# [Aim of the task]
Could you restate every entry word for word, minus the pictures?

[[ Input material open ]]

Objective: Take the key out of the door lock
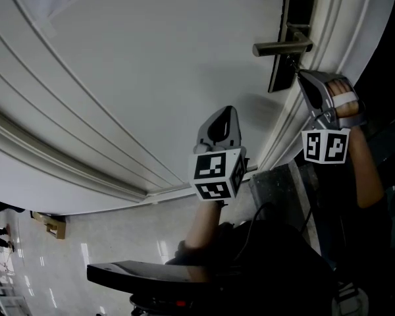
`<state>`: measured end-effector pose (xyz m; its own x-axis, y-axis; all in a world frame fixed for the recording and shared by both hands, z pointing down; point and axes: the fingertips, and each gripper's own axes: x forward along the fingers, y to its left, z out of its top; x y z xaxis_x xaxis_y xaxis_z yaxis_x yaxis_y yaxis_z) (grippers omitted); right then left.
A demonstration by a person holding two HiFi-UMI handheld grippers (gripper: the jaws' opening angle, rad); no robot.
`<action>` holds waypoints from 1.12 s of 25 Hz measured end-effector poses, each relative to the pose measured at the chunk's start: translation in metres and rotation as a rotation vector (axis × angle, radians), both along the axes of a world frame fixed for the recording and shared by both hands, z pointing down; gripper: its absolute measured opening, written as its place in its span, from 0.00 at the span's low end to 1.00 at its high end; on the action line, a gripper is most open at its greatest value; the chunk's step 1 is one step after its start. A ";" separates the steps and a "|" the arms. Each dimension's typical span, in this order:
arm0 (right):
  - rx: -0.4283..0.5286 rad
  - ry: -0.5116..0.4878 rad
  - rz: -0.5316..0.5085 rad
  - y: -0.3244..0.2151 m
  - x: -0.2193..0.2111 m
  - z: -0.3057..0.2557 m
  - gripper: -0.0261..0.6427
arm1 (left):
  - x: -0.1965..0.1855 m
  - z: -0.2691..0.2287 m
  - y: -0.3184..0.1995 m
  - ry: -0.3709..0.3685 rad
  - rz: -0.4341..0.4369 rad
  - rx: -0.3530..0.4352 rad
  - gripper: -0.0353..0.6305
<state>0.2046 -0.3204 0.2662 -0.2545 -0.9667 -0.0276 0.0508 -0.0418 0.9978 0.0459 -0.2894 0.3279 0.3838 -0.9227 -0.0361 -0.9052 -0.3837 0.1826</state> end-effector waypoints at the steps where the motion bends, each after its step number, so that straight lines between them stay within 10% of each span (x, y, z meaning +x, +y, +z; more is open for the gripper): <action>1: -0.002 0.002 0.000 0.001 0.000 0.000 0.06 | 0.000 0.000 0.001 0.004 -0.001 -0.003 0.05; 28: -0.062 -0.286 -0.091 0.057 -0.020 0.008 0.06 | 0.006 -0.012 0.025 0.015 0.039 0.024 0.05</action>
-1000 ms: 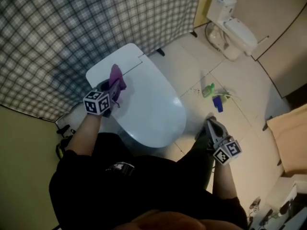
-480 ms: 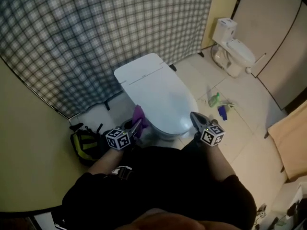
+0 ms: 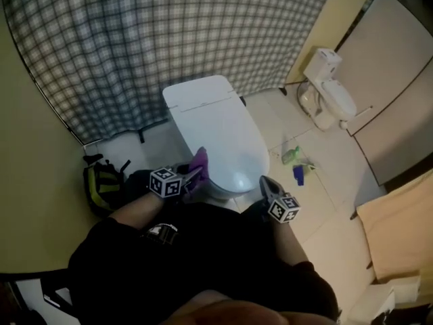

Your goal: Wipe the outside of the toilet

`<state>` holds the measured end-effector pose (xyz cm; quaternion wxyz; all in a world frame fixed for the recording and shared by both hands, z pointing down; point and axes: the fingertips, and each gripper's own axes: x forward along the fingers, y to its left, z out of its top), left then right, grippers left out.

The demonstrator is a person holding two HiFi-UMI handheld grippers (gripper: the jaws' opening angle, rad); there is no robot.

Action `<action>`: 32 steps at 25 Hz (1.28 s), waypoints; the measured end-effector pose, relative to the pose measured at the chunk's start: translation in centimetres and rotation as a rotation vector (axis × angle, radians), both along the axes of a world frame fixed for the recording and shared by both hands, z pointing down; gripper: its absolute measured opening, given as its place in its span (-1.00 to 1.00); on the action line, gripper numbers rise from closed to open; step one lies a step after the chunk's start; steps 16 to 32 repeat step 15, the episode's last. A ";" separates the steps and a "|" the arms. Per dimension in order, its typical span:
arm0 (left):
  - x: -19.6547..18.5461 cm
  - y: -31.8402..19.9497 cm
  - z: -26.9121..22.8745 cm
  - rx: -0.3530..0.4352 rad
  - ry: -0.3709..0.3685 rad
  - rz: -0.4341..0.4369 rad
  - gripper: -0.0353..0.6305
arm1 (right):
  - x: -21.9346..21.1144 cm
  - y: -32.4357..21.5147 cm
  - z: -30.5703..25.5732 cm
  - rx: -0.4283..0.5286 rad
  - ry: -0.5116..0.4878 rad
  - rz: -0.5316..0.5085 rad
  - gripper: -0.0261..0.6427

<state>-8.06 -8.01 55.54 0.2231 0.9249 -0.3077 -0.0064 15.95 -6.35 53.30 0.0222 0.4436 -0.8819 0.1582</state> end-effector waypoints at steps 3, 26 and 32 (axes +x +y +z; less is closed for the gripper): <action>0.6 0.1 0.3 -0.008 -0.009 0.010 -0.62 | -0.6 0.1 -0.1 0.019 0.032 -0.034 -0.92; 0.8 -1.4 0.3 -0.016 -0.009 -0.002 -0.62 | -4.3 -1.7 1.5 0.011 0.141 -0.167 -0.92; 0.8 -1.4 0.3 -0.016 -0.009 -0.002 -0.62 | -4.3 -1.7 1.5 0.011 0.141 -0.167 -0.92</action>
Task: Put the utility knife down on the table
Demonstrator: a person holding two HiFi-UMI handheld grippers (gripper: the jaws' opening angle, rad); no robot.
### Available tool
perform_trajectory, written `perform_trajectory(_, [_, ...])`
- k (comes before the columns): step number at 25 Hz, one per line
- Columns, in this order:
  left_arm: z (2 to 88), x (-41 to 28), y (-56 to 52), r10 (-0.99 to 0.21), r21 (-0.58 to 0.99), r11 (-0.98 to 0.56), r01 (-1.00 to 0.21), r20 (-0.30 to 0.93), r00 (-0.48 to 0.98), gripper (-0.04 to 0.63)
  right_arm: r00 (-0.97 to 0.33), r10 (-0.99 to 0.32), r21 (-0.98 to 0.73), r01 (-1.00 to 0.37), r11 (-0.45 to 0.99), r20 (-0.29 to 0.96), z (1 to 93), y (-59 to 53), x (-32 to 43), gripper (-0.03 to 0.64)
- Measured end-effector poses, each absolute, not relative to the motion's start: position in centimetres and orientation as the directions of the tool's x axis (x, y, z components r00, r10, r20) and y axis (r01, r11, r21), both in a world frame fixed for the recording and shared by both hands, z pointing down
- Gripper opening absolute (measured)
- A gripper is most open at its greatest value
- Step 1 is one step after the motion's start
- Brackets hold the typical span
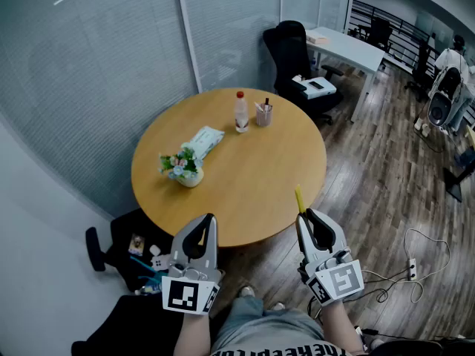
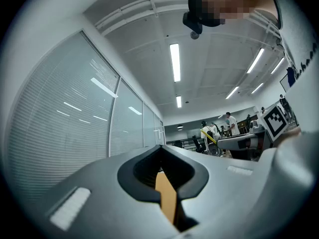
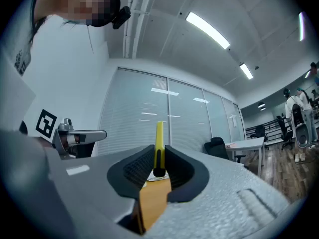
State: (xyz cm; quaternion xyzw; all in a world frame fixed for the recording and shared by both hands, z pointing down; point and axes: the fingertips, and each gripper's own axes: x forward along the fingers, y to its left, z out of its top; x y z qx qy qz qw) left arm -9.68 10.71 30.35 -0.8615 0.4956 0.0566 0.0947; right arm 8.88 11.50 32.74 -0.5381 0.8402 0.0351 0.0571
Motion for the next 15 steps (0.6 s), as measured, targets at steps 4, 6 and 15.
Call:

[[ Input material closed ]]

# [Task response]
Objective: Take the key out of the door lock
`<state>`: measured end-effector pose (xyz m; its own x-axis, y-axis; all in a world frame fixed for the recording and shared by both hands, z pointing down; point and axes: the fingertips, and each gripper's own axes: x forward along the fingers, y to its left, z out of its top; x y z xaxis_x xaxis_y xaxis_z yaxis_x yaxis_y yaxis_z) (grippers omitted); right then left.
A demonstration by a person holding two HiFi-UMI handheld grippers (gripper: the jaws' opening angle, rad); no robot.
`<action>` holds waypoints from 1.12 s of 25 Hz measured end-effector poses, each relative to the pose measured at the chunk's start: translation in metres and rotation as a rotation vector (axis × angle, radians), both along the axes of a world frame fixed for the recording and shared by both hands, z pointing down; gripper: its absolute measured opening, written as its place in its span, from 0.00 at the span's low end to 1.00 at its high end; on the action line, a gripper is most open at its greatest value; the chunk's step 1 is one step after its start. A ";" separates the steps and a "|" the arms. Each dimension's typical span, in this order:
arm0 (right):
  - rx: -0.4283..0.5286 rad
  - ry: -0.5116..0.4878 rad
  - rz: -0.5316..0.5085 rad
  - y: -0.3244..0.2151 m
  - x: -0.2193..0.2111 m
  - z: -0.3057..0.2557 m
  - gripper: -0.0261..0.6427
arm1 (left):
  - x: -0.1965..0.1855 m
  - z: -0.2691..0.2287 m
  - y: -0.3184..0.1995 m
  - ry: -0.3709..0.3685 rad
  - rz: -0.4341..0.4369 rad
  - rx: -0.3530..0.4352 rad
  - gripper: -0.0353..0.6305
<state>0.2046 -0.3204 0.2662 -0.2545 -0.9667 -0.0276 0.0508 -0.0418 0.9978 0.0459 -0.2894 0.3279 0.3838 -0.9227 -0.0361 -0.9052 -0.3837 0.1826</state> end-effector waypoints at the steps where the motion bends, each after its step number, so that straight lines between them stay within 10% of each span (x, y, z meaning +x, +y, +z; more is open for the gripper): <action>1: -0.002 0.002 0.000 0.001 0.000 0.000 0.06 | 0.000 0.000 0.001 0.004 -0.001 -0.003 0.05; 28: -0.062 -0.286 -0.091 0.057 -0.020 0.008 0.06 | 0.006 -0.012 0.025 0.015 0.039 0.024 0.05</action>
-1000 ms: 
-480 ms: 
+0 ms: 

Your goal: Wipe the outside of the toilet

`<state>` holds the measured end-effector pose (xyz cm; quaternion wxyz; all in a world frame fixed for the recording and shared by both hands, z pointing down; point and axes: the fingertips, and each gripper's own axes: x forward along the fingers, y to its left, z out of its top), left then right, grippers left out.

The demonstrator is a person holding two HiFi-UMI handheld grippers (gripper: the jaws' opening angle, rad); there is no robot.

Action `<action>`: 32 steps at 25 Hz (1.28 s), waypoints; the measured end-effector pose, relative to the pose measured at the chunk's start: translation in centimetres and rotation as a rotation vector (axis × angle, radians), both along the axes of a world frame fixed for the recording and shared by both hands, z pointing down; gripper: its absolute measured opening, given as its place in its span (-1.00 to 1.00); on the action line, gripper numbers rise from closed to open; step one lies a step after the chunk's start; steps 16 to 32 repeat step 15, the episode's last. A ";" separates the steps and a "|" the arms. Per dimension in order, its typical span:
arm0 (left):
  - x: -19.6547..18.5461 cm
  - y: -31.8402..19.9497 cm
  - z: -26.9121..22.8745 cm
  - rx: -0.3530..0.4352 rad
  - ry: -0.3709..0.3685 rad
  - rz: -0.4341..0.4369 rad
  - gripper: -0.0353..0.6305
arm1 (right):
  - x: -21.9346..21.1144 cm
  - y: -32.4357..21.5147 cm
  - z: -30.5703..25.5732 cm
  - rx: -0.4283..0.5286 rad
  - ry: -0.5116..0.4878 rad
  - rz: -0.5316..0.5085 rad
  - gripper: -0.0261..0.6427

<state>-8.06 -8.01 55.54 0.2231 0.9249 -0.3077 -0.0064 15.95 -6.35 53.30 0.0222 0.4436 -0.8819 0.1582</state> end-effector waypoints at steps 3, 26 and 32 (axes +x +y +z; less is closed for the gripper): <action>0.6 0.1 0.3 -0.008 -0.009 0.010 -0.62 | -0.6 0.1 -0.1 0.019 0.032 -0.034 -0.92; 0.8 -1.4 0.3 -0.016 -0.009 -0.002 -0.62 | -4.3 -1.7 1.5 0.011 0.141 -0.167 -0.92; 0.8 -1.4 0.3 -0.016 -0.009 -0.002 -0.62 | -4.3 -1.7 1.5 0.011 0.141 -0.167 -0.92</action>
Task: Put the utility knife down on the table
Demonstrator: a person holding two HiFi-UMI handheld grippers (gripper: the jaws' opening angle, rad); no robot.
### Available tool
perform_trajectory, written `perform_trajectory(_, [_, ...])`
- k (comes before the columns): step number at 25 Hz, one per line
- Columns, in this order:
  left_arm: z (2 to 88), x (-41 to 28), y (-56 to 52), r10 (-0.99 to 0.21), r21 (-0.58 to 0.99), r11 (-0.98 to 0.56), r01 (-1.00 to 0.21), r20 (-0.30 to 0.93), r00 (-0.48 to 0.98), gripper (-0.04 to 0.63)
  right_arm: r00 (-0.97 to 0.33), r10 (-0.99 to 0.32), r21 (-0.98 to 0.73), r01 (-1.00 to 0.37), r11 (-0.45 to 0.99), r20 (-0.29 to 0.96), z (1 to 93), y (-59 to 53), x (-32 to 43), gripper (-0.03 to 0.64)
- Measured end-effector poses, each absolute, not relative to the motion's start: position in centimetres and orientation as the directions of the tool's x axis (x, y, z components r00, r10, r20) and y axis (r01, r11, r21), both in a world frame fixed for the recording and shared by both hands, z pointing down
- Gripper opening absolute (measured)
- A gripper is most open at its greatest value
- Step 1 is one step after the motion's start
- Brackets hold the typical span
State: (xyz cm; quaternion xyzw; all in a world frame fixed for the recording and shared by both hands, z pointing down; point and axes: the fingertips, and each gripper's own axes: x forward along the fingers, y to its left, z out of its top; x y z qx qy qz qw) left arm -9.68 10.71 30.35 -0.8615 0.4956 0.0566 0.0947; right arm 8.88 11.50 32.74 -0.5381 0.8402 0.0351 0.0571
Motion for the next 15 steps (0.6 s), as measured, targets at steps 4, 6 and 15.
Call:

No more output will be added to the exercise.